Emperyalizmin yüzyıl önce şekillendirdiği gönül coğrafyamızdaki bütün çizgileri kadim millet ve devlet olma şahsiyetimiz ve hüviyetimizle silmeye başladığımızı görmekte fayda var.
Başlangıç noktasını "milyon taşı"nın hemen yanıbaşında "Ayasofya" olarak ifade etmekte bir beis görmüyorum.
Pergelin ana ayağının bir ucu Anadolu olarak muhkem kılındığında diğer ayağının coğrafyayı nasıl şekillendireceğine şahit olacağız kanaatindeyim.
Emperyalizmin bizatihi bütün uzuvları ve işbirlikçilerine rağmen hiçbir şeyin eskiye nazaran yeni değil; yepyeni bir çağın açılacağı mutlaktır.
İşte Lozan'dan beri bütün uzuvlarına kelepçe takılmış Anadolu'nun, tam bağımsızlık adına Ayasofya ile dirilişi ve direnişine engel olmak isteyenler tıpkı İstanbul tekfuru gibi "tarafını" belli etme zaruretine inandırılacaktır.

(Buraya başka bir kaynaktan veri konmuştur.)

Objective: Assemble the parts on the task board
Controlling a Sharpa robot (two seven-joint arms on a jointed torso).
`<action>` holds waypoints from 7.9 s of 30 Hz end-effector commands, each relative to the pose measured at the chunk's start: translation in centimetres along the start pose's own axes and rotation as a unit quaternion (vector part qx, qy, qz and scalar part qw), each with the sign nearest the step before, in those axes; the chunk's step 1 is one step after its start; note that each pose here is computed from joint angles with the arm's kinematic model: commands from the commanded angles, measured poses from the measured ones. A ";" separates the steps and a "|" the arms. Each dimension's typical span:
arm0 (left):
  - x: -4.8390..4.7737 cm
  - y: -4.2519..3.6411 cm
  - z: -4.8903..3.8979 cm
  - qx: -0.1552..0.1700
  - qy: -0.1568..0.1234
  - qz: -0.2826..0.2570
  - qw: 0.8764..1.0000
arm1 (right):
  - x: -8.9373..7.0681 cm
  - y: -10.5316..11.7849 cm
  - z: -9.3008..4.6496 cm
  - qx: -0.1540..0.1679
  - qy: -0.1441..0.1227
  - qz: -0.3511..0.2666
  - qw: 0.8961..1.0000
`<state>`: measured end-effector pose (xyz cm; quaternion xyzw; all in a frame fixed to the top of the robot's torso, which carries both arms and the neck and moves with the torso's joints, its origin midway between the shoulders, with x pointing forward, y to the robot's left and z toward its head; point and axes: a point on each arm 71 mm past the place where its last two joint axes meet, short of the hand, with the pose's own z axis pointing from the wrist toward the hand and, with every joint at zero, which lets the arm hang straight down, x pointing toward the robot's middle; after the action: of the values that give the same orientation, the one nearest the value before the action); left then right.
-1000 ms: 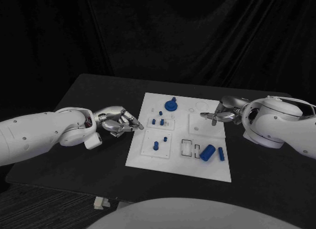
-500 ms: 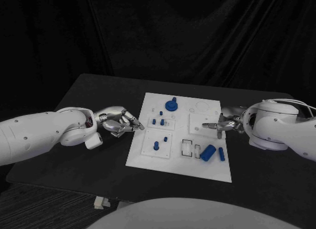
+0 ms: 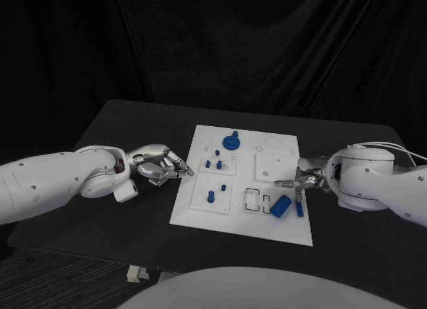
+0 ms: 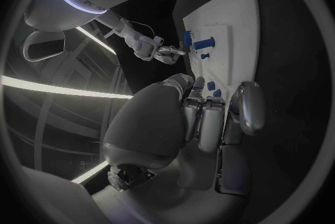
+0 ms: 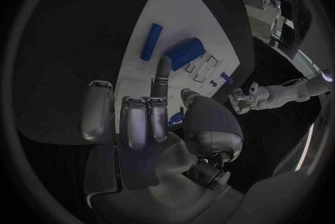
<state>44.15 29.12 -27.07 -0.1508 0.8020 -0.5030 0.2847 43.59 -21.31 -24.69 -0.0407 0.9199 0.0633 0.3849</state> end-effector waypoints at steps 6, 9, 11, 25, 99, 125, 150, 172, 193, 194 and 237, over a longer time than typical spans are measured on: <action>0.11 0.06 0.03 0.004 0.005 -0.006 1.000 | 0.9 0.0 0.2 0.011 0.023 -0.007 1.000; 0.11 0.07 0.04 0.004 0.005 -0.006 1.000 | 1.1 0.1 0.4 0.009 0.025 -0.005 1.000; 0.12 0.07 0.06 0.004 0.005 -0.006 1.000 | 1.2 0.3 0.4 0.008 0.026 -0.003 1.000; 0.15 0.11 0.04 0.003 0.006 -0.007 1.000 | 1.2 0.9 1.3 0.002 0.024 0.031 0.999; 0.23 0.41 0.13 -0.007 0.013 -0.010 1.000 | 1.5 1.0 1.1 -0.004 0.018 0.098 0.995; 0.27 0.44 0.26 -0.008 0.015 -0.010 1.000 | -0.7 1.8 0.2 -0.019 0.028 0.187 0.982; 0.30 0.42 0.17 -0.007 0.015 -0.011 1.000 | 0.8 5.0 1.9 -0.032 0.047 0.189 0.980; 0.31 0.45 0.17 -0.008 0.016 -0.011 1.000 | 1.5 5.7 2.3 -0.034 0.074 0.170 0.982; 0.33 0.45 0.19 -0.009 0.017 -0.011 1.000 | 1.5 5.6 2.5 -0.032 0.073 0.171 0.982; 0.33 0.46 0.18 -0.009 0.017 -0.011 1.000 | 1.5 5.5 2.5 -0.031 0.072 0.172 0.982; 0.30 0.47 -0.01 -0.009 0.013 -0.011 1.000 | -0.6 -1.3 -1.4 0.004 -0.055 0.056 0.997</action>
<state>44.00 29.38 -27.59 -0.1549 0.8113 -0.4943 0.2711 43.05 -22.35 -23.46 0.0682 0.8971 0.1287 0.4172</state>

İstanbul tekfurunu "şehr'i emin" olarak tayin eden ve bunun üzerinden "siyasi" ve sosyolojik projeler üretenler, Lozan ve Ayasofya "paradoksu" ile Müslümanlar olarak yakalanan özgüven kazanımını itibarsızlaştırma hamlesine sarılanlar olarak bir kere daha görmüş oluyoruz.
Mesele İstanbul tekfurunun hacmini aşan bir hadise gibi görünse de, aldığı tavrı şahsi bir duruş olarak göremiyorum.

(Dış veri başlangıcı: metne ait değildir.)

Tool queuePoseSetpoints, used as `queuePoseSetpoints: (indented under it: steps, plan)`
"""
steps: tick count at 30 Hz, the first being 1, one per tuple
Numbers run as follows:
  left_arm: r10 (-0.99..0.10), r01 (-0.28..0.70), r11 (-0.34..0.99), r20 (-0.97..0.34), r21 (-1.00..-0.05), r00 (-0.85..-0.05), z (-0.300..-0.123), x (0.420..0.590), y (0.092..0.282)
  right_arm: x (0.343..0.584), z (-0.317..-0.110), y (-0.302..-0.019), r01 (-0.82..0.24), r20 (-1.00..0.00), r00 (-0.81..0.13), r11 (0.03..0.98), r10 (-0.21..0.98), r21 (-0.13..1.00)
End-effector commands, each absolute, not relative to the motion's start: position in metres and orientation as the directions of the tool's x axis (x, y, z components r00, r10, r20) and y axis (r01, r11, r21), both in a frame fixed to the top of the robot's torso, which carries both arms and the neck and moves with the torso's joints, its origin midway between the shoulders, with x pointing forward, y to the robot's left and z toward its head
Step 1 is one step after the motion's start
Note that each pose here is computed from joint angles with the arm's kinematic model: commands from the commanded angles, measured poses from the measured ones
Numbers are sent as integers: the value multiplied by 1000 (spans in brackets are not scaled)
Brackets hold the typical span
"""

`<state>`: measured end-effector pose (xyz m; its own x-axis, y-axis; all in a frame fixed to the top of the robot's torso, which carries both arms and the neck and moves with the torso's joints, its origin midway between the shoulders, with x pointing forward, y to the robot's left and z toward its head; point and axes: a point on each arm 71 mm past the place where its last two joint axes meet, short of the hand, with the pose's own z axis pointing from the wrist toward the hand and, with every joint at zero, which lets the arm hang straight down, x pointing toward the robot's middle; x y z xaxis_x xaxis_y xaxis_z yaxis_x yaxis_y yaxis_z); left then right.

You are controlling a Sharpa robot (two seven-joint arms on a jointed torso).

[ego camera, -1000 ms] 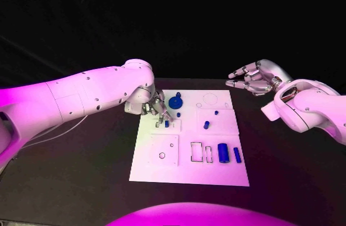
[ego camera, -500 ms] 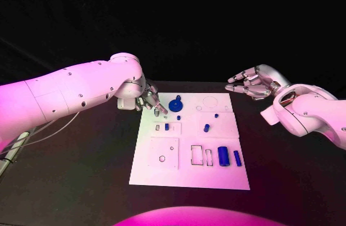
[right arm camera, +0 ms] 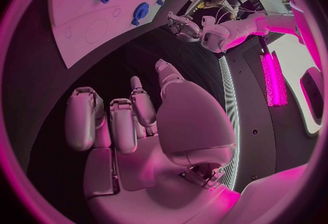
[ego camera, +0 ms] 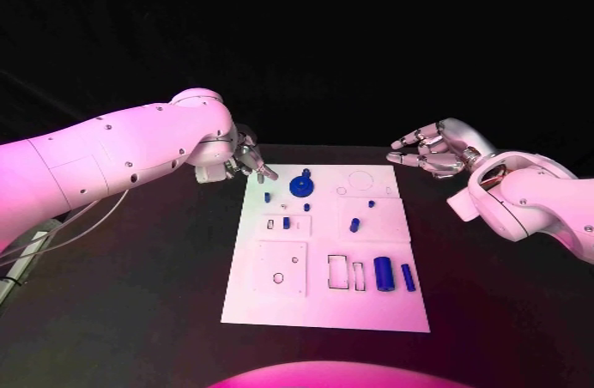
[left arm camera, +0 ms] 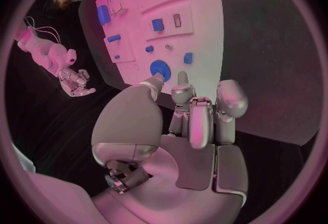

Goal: Assemble the parts on the task board

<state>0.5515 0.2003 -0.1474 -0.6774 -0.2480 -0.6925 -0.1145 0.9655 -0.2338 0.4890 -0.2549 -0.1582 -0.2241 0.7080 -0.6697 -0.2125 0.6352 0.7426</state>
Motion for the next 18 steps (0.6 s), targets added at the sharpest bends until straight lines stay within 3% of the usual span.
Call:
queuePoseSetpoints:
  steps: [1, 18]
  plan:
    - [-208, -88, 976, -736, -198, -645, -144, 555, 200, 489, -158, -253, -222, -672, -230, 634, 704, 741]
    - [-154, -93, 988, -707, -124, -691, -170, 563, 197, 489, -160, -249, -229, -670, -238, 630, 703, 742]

Aksine seçim arefesinde omuzuna dokunan "el" ve ellerin inisiyatifine mahkûm piyon olarak değerlendiriyorum.
Tekfurun tavrını "Yunan" algısına hapsetmek arka plandaki aktörlerin Doğu Akdeniz, Suriye, Irak, Ermenistan, Libya ve Kudüs denklemler üzerinden asimetrik olarak tezgahlanan projeleri örtbas etme manipülasyonuna maruz bırakacaktır.

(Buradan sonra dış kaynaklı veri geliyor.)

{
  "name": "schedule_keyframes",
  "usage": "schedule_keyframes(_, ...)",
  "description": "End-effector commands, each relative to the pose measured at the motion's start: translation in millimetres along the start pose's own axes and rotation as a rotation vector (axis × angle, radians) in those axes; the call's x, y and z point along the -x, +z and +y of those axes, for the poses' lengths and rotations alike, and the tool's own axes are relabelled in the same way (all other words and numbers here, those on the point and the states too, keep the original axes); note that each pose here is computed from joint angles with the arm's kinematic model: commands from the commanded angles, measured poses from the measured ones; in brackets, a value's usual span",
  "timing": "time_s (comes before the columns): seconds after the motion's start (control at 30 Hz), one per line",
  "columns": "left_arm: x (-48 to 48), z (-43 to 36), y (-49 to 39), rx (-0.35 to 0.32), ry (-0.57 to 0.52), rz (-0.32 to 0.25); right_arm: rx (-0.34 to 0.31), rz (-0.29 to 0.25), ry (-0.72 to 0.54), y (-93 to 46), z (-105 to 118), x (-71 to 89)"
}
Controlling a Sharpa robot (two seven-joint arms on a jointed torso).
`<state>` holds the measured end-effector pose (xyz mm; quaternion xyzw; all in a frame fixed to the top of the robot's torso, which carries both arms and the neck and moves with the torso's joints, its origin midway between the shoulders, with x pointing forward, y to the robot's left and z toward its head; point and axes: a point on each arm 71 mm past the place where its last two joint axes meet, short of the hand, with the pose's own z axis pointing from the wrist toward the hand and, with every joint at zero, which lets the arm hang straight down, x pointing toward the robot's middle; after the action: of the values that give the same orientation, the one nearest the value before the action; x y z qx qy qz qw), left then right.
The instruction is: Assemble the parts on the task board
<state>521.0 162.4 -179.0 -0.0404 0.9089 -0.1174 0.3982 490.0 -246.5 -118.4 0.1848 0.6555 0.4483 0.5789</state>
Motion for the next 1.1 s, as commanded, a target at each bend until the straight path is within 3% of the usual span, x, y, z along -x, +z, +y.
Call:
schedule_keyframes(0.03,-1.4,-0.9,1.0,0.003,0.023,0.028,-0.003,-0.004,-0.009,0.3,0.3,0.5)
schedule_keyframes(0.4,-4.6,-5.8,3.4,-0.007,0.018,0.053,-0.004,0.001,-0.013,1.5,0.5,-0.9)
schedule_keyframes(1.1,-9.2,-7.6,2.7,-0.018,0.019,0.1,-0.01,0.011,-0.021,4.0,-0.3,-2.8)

Başkan Erdoğan'ın bu hususta denklemleri tahlil, teşhis ve mevcut resmin şekil ve gövde bulmuş haline icraya dönük analitik tavrı, Ayasofya ve Lozan şifrelerinin kırılmasını içeren topyekûn bir başkaldırıdır.
Dün itibariyle Rodos ve Meis adaları çevresinde ordumuzun geniş katılımlı bir gövde gösterisi yapması elde edilen özgüvenin bir yansıması olarak görülmelidir.
Ve bu bütün dünyaya her şart ve durumda "ben varım!" diyebilmenin hal ve icra dilidir.
Osmanlı bakiyesi olarak görülen, bütün yükümlülükleri yerine getiren Türkiye'nin hüküm verme yetkisini ele almasını kabullenemeyenler işbirlikçileri marifetiyle yeni yükümlülükler peydah etme tezgahı içindeler.
Tam bağımsızlık hükmü Anadolu'nun kadim hakikatidir, ertelenemez!
Ayasofya bu zincirin manevi halkasıydı, kırıldı.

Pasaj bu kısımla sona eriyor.